- [ACTIVITY] Every record below must be written out exactly. Leave out the pictures.

- [GIVEN DATA]
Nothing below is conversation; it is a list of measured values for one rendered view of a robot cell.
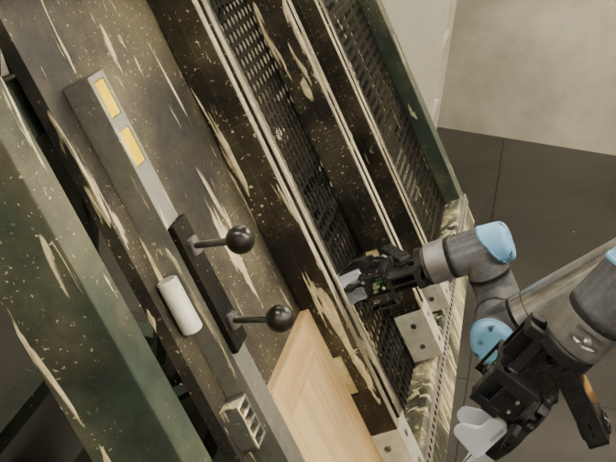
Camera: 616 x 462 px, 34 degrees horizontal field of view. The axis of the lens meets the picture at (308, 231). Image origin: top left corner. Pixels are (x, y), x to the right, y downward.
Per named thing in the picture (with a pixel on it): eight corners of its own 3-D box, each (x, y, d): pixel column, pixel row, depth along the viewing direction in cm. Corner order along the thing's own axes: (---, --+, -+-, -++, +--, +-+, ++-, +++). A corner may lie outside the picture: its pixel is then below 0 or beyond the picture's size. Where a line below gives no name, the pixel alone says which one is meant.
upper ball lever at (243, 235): (183, 265, 135) (246, 258, 125) (171, 240, 134) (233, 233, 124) (203, 250, 137) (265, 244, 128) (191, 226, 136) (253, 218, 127)
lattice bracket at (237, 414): (240, 454, 139) (258, 449, 138) (218, 413, 137) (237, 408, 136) (247, 437, 143) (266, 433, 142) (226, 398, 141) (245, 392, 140)
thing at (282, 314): (223, 338, 139) (286, 338, 129) (211, 315, 137) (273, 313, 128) (240, 324, 141) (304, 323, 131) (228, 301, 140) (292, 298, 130)
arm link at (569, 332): (621, 321, 114) (623, 356, 106) (594, 347, 116) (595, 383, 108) (568, 281, 113) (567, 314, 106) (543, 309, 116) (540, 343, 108)
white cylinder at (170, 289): (153, 288, 132) (180, 338, 134) (172, 281, 131) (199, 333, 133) (160, 279, 135) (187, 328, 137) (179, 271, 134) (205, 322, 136)
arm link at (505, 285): (486, 350, 173) (463, 296, 170) (491, 320, 183) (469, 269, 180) (530, 338, 170) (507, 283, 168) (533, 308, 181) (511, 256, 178)
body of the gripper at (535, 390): (471, 368, 121) (534, 301, 115) (528, 411, 121) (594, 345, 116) (465, 402, 114) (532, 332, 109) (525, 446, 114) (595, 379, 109)

- [COMPLETED EXERCISE]
Nothing below is conversation; it is a list of measured values for one rendered view of a robot cell.
Camera: 616 x 462 px, 34 degrees horizontal field of view. The axis of the lens meets the picture at (308, 231). Image origin: top left corner. Pixels are (x, y), x to the right, y downward.
Per named thing in the picture (with a pixel on it): eight corners of its own 3-D box, each (x, y, d): pixel column, pixel row, depth along the viewing direction in cm. Corner order along the thing's own axes: (---, --+, -+-, -++, +--, +-+, ++-, +++). A corner may lie outside the picture: its pixel is then below 0 or beyond the picture's size. Where a line below gives no name, the pixel alone says which one is meant.
upper ball lever at (243, 235): (183, 265, 135) (246, 258, 125) (171, 240, 134) (233, 233, 124) (203, 250, 137) (265, 244, 128) (191, 226, 136) (253, 218, 127)
lattice bracket at (237, 414): (240, 454, 139) (258, 449, 138) (218, 413, 137) (237, 408, 136) (247, 437, 143) (266, 433, 142) (226, 398, 141) (245, 392, 140)
thing at (282, 314): (223, 338, 139) (286, 338, 129) (211, 315, 137) (273, 313, 128) (240, 324, 141) (304, 323, 131) (228, 301, 140) (292, 298, 130)
arm link at (569, 332): (621, 321, 114) (623, 356, 106) (594, 347, 116) (595, 383, 108) (568, 281, 113) (567, 314, 106) (543, 309, 116) (540, 343, 108)
white cylinder at (170, 289): (153, 288, 132) (180, 338, 134) (172, 281, 131) (199, 333, 133) (160, 279, 135) (187, 328, 137) (179, 271, 134) (205, 322, 136)
arm link at (505, 285): (486, 350, 173) (463, 296, 170) (491, 320, 183) (469, 269, 180) (530, 338, 170) (507, 283, 168) (533, 308, 181) (511, 256, 178)
body of the gripper at (535, 390): (471, 368, 121) (534, 301, 115) (528, 411, 121) (594, 345, 116) (465, 402, 114) (532, 332, 109) (525, 446, 114) (595, 379, 109)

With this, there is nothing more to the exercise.